Por más que lo hubiera querido, no pude obviar la mirada encendida de Roberto, que fijó en mí sin mucha discreción, y yo no podía dejar de imaginarme sus pensamientos coléricos dirigidos en mi contra.

—¿A qué se debe este súbito interés en un funcionario de poca monta, como Castro? —preguntó Roberto de repente, con la voz un poco alta—. ¿Es que acaso se ha enterado de algo? ¿Qué es lo que está insinuando?

—Pero… —¡Tonta!, ¡tonta!, ¡mil veces tonta!, me gritó una voz en mi cabeza, recriminándome que se me ocurriera arriesgarme tan estúpidamente ante un vampiro sin ninguna necesidad. Tenía que pensar algo, y rápido—. ¿Qué es lo que ocurre? No estoy insinuando nada. Por supuesto que no. ¿Qué puedo yo insinuar sobre cualquier asunto? Y además, por supuesto que no me he enterado de nada. ¿Acaso hay algo de lo que me debí o me pude haber enterado?

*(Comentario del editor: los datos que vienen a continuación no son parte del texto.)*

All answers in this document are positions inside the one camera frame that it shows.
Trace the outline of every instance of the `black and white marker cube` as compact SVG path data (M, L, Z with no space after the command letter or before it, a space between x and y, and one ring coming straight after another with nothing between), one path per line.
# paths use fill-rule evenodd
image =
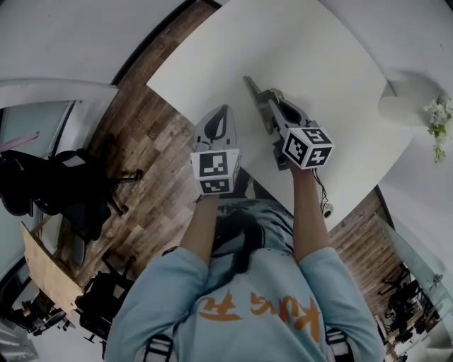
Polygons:
M324 166L335 145L322 128L289 128L283 153L302 170Z
M238 149L191 153L193 175L200 194L233 192L239 173Z

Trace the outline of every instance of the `person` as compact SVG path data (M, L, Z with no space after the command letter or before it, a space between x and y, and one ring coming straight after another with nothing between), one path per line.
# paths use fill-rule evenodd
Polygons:
M314 176L292 175L294 218L258 194L202 197L180 246L127 295L105 360L382 362L376 324L329 247Z

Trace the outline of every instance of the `light blue sweatshirt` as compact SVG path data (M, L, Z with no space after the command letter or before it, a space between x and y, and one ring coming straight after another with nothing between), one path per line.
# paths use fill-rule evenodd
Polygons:
M325 361L328 326L353 341L355 361L382 362L374 320L336 251L327 247L297 264L284 209L224 200L219 216L238 210L263 230L248 270L222 285L243 235L218 248L209 268L181 247L153 259L113 321L105 360L133 362L152 336L174 328L180 362Z

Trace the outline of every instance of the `cable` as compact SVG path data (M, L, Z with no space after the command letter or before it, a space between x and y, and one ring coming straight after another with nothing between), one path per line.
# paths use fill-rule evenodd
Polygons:
M318 170L316 168L314 168L312 170L312 173L313 173L314 179L316 180L318 185L321 186L322 198L321 198L321 204L319 205L319 207L321 207L321 213L324 215L324 209L326 208L326 204L328 203L327 191L326 191L326 188L324 187L323 183L321 182L321 179L319 178Z

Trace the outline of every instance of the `white vase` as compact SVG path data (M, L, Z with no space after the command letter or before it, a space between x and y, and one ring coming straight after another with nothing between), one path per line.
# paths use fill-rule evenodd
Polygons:
M388 122L410 127L429 127L430 114L423 110L428 105L420 104L419 100L413 100L401 96L384 96L379 101L379 113Z

—Es mejor que no se meta en esos asuntos, albeana. —Esa palabra, «albeana», me fue certeramente lanzada a la cara por Roberto. Fue obvio que con ella me quería recordad cual era mi posición en ese mundo: la de una constante e insalvable presa potencial, demasiado al alcance de poderosas fieras que me deseaban y me podían tener.

—Pero ¿qué asuntos? —Y a pesar del peligro, alguna extraña fuerza me motivó a continuar con mi terca exposición. Me sentí indignada por el trato de Roberto, porque ¿quién se creía ese troglodita para tratarme así? Otra voz en mi cerebro, por su parte, me decía: ¿Quién se cree que es? ¿Quién se cree que es? ¡Es un vampiro, Córima! ¡Un vampiro! La pregunta debería ser ¿quién te crees tú que eres para venir al propio mundo que les pertenece a los vampiros (porque sí, este mundo les pertenece a ellos, incluyendo a los humanos terrestres, que también son propiedad vampírica, por más terrible que sea) y creer que saldrás bien librada retándolos?—. ¿De qué habla, Roberto? De verdad no entiendo a qué se debe su molestia. Simplemente he hecho notar que me cae bien Castro, que me pareció un muchacho alegre, y que me entristece no verlo. ¿Qué tiene eso de malo? ¿Acaso ha pasado algo con él?

—Por supuesto que no ha pasado nada con él —interrumpió rápidamente Leonora, que miró con ojos fulminantes a Roberto, que a su vez apartó al fin su mirada de mí—. ¿Qué va a pasarle? ¿O acaso hace esa pregunta por alguna razón en particular?

—¿Cómo? Por ninguna razón, por supuesto —¿Puedo confiar en Leonora?—. ¿Qué razones iba yo a tener? Es solo que me parece extraño que Castro haya desaparecido cuando se mostró tan solícito conmigo ­—Falso. Más que solícito, se aferró a mí, tal vez pensando que yo podría servirle como alguna suerte de salvoconducto, y eso fue obvio para todo el mundo, pero en esa conversación todos actuábamos nuestro papel dentro de la fiesta de máscaras que se había montado inesperadamente en derredor de mí—. Además, ¿por qué la actitud de Roberto?

Entre disparatadas excusas, Leonora trató de convencerme de que nada malo pasaba, de que todo estaba perfectamente bien con Castro, que solo le habían sido asignadas otras responsabilidades y que seguramente podría hacer algo para que regresara a sus labores a mi lado si eso era lo que yo pedía, y por allí se fue la perorata, que duró hasta que llegamos a las mismas puertas del salón en el que se llevaría a cabo la recepción. Me sentí un poco aliviada porque creí que allí acabaría todo. Me seguí reprendiendo por mi torpeza, pero a la vez estaba segura de que no sería la última vez en la que esa imprudencia que habita dentro de mí me obligaría a empujar un poco más los límites de mi suerte, que estaban apenas unos centímetros superpuestos con los límites de la paciencia de los vampiros, que todos sabemos no se caracteriza por ser muy abundante. ¡¿Pero que estás haciendo, Córima?!, seguía preguntándome y recriminándome a mí misma, recuerda que solo viniste a investigar y a entender, no a intervenir.